◆ **What the task requires**
Wherever "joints" appears in the records below, copy the line that holds it.

◆ **Records to process**

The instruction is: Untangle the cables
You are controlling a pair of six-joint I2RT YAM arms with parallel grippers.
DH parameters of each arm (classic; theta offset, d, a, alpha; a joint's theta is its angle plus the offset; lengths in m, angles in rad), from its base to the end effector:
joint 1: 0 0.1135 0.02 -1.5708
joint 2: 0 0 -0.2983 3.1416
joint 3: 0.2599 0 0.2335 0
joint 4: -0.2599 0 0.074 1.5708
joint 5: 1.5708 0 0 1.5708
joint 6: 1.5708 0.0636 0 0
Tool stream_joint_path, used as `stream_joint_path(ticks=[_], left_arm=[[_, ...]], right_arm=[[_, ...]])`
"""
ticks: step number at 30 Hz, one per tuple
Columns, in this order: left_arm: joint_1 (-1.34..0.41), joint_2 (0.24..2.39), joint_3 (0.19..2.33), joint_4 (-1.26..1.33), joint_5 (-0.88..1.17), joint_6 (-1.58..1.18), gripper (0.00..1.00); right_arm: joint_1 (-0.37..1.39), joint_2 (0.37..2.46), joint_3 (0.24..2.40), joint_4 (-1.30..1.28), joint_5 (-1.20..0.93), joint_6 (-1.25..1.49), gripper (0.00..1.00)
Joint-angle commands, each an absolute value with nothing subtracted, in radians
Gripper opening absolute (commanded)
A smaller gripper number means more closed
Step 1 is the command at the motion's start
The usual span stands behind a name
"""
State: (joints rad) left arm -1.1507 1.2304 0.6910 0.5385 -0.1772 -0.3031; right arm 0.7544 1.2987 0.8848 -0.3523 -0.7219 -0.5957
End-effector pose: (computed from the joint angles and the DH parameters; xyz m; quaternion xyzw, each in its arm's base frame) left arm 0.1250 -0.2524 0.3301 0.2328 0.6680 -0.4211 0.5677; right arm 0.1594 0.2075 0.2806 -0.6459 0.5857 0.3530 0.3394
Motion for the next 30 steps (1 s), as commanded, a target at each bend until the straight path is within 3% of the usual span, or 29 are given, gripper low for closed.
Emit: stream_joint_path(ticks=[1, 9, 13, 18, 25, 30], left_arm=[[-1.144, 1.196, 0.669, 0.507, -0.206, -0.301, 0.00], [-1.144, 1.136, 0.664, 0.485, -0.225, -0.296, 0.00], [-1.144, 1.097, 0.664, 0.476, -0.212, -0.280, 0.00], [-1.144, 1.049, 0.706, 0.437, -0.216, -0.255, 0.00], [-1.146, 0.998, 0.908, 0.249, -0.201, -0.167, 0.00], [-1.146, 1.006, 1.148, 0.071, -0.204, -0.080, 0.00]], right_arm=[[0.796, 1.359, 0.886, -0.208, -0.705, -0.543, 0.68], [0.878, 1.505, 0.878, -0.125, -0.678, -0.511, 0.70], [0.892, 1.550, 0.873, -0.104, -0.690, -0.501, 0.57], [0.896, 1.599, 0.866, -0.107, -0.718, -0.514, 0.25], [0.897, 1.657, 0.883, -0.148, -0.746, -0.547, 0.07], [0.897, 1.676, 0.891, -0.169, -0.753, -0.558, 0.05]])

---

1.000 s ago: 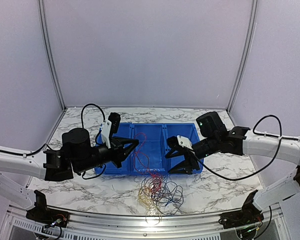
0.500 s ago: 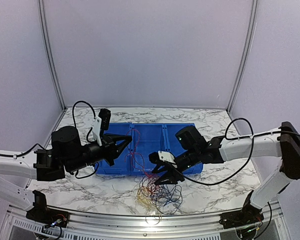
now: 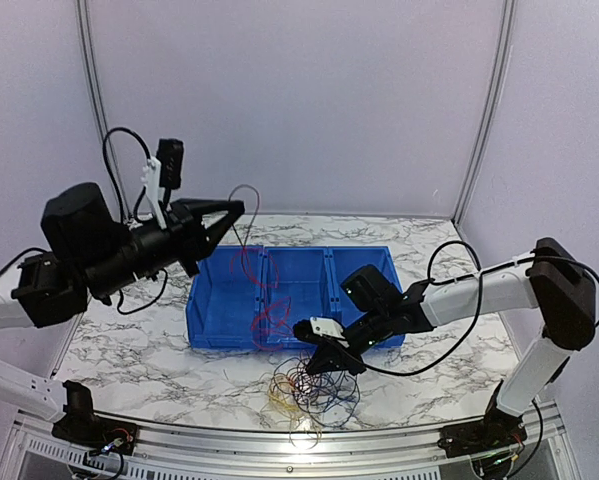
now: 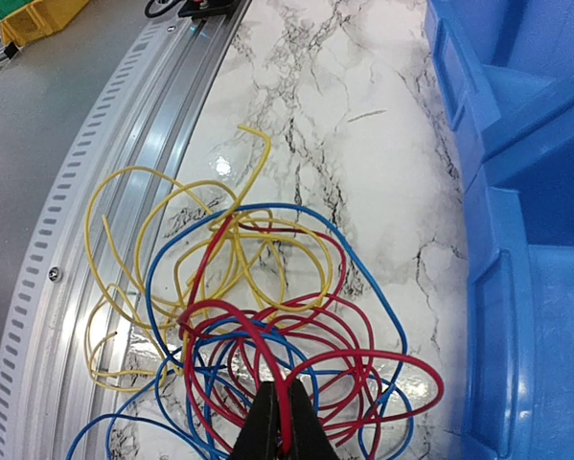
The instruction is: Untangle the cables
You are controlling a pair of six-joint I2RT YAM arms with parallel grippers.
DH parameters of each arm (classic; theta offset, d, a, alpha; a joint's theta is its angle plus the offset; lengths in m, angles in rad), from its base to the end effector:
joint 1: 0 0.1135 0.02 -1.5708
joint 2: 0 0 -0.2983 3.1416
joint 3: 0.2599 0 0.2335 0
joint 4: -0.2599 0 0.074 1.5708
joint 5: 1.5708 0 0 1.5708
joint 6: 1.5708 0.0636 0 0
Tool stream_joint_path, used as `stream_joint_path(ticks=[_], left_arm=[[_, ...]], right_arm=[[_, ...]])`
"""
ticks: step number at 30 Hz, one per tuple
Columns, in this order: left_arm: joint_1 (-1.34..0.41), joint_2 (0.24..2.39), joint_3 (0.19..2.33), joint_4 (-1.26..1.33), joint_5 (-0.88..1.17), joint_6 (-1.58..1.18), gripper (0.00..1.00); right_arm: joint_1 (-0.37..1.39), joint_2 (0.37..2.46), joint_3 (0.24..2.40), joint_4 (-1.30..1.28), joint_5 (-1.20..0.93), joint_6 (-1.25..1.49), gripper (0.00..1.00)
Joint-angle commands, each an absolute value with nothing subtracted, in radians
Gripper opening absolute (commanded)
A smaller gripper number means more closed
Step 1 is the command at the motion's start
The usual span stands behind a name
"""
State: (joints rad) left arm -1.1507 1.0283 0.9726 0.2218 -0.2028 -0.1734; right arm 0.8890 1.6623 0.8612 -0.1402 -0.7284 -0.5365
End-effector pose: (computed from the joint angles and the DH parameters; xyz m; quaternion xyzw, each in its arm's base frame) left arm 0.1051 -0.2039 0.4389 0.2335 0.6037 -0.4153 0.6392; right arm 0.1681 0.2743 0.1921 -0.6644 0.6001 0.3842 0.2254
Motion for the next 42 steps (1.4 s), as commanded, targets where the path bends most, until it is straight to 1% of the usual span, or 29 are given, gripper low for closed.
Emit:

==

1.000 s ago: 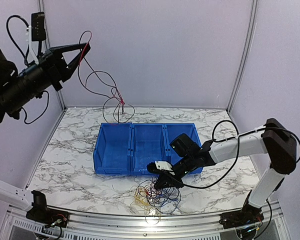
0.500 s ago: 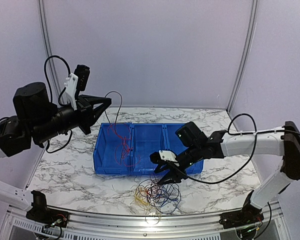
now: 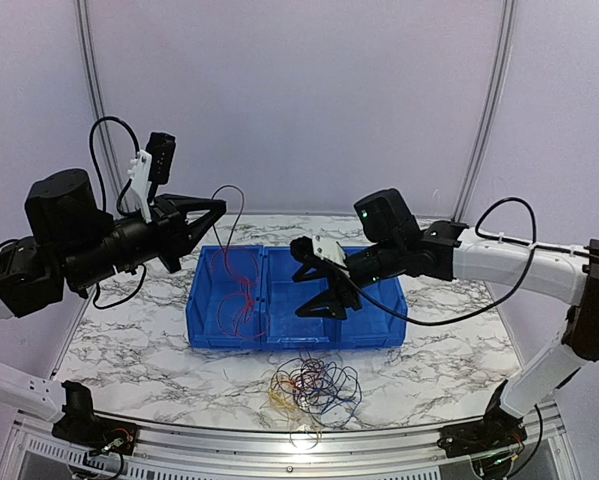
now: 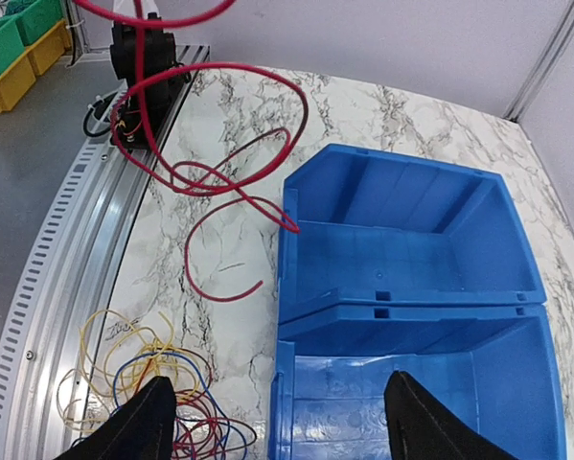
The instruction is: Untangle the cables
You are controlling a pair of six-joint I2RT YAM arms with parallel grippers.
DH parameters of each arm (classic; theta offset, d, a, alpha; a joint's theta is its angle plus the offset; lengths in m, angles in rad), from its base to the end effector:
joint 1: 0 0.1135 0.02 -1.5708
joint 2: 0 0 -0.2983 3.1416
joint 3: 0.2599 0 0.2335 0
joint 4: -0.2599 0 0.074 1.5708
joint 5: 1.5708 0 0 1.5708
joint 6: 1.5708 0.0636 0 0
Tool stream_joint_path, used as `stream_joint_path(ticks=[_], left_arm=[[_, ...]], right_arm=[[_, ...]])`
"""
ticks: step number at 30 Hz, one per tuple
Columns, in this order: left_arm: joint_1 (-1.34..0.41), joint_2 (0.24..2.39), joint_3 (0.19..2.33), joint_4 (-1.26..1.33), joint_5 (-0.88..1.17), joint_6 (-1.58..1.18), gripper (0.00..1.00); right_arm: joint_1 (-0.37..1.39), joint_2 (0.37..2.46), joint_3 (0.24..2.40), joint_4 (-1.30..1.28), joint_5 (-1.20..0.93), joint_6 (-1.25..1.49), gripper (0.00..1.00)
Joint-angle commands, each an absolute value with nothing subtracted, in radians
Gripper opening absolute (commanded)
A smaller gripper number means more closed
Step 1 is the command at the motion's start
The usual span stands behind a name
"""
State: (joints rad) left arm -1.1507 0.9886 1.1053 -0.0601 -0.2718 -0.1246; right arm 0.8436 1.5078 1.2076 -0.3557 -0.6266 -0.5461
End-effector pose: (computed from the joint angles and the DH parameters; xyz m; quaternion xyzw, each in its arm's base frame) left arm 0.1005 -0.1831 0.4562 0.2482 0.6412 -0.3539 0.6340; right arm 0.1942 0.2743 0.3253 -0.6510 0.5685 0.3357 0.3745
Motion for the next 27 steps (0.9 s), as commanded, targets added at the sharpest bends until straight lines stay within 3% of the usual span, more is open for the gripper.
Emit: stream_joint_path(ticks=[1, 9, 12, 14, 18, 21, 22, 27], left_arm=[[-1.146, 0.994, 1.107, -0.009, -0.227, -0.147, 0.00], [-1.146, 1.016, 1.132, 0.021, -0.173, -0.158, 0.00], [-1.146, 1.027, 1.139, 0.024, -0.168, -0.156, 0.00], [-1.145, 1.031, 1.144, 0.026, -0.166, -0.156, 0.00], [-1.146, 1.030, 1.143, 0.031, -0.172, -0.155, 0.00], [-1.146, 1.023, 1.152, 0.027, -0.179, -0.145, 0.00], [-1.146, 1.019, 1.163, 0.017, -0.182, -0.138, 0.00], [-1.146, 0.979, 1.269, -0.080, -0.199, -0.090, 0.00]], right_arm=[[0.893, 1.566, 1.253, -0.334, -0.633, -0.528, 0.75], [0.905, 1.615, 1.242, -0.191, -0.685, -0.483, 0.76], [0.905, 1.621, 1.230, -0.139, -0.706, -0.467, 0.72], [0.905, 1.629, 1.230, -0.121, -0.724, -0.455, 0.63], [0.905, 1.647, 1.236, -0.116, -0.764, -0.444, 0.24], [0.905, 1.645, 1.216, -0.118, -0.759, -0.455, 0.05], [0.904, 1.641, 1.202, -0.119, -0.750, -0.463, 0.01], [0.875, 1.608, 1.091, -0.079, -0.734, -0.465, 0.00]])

◆ **Reply to the exercise**
State: (joints rad) left arm -1.1507 1.2304 0.6910 0.5385 -0.1772 -0.3031; right arm 0.7544 1.2987 0.8848 -0.3523 -0.7219 -0.5957
State: (joints rad) left arm -1.1507 1.0283 0.9726 0.2218 -0.2028 -0.1734; right arm 0.8890 1.6623 0.8612 -0.1402 -0.7284 -0.5365
State: (joints rad) left arm -1.1507 0.9886 1.1053 -0.0601 -0.2718 -0.1246; right arm 0.8436 1.5078 1.2076 -0.3557 -0.6266 -0.5461

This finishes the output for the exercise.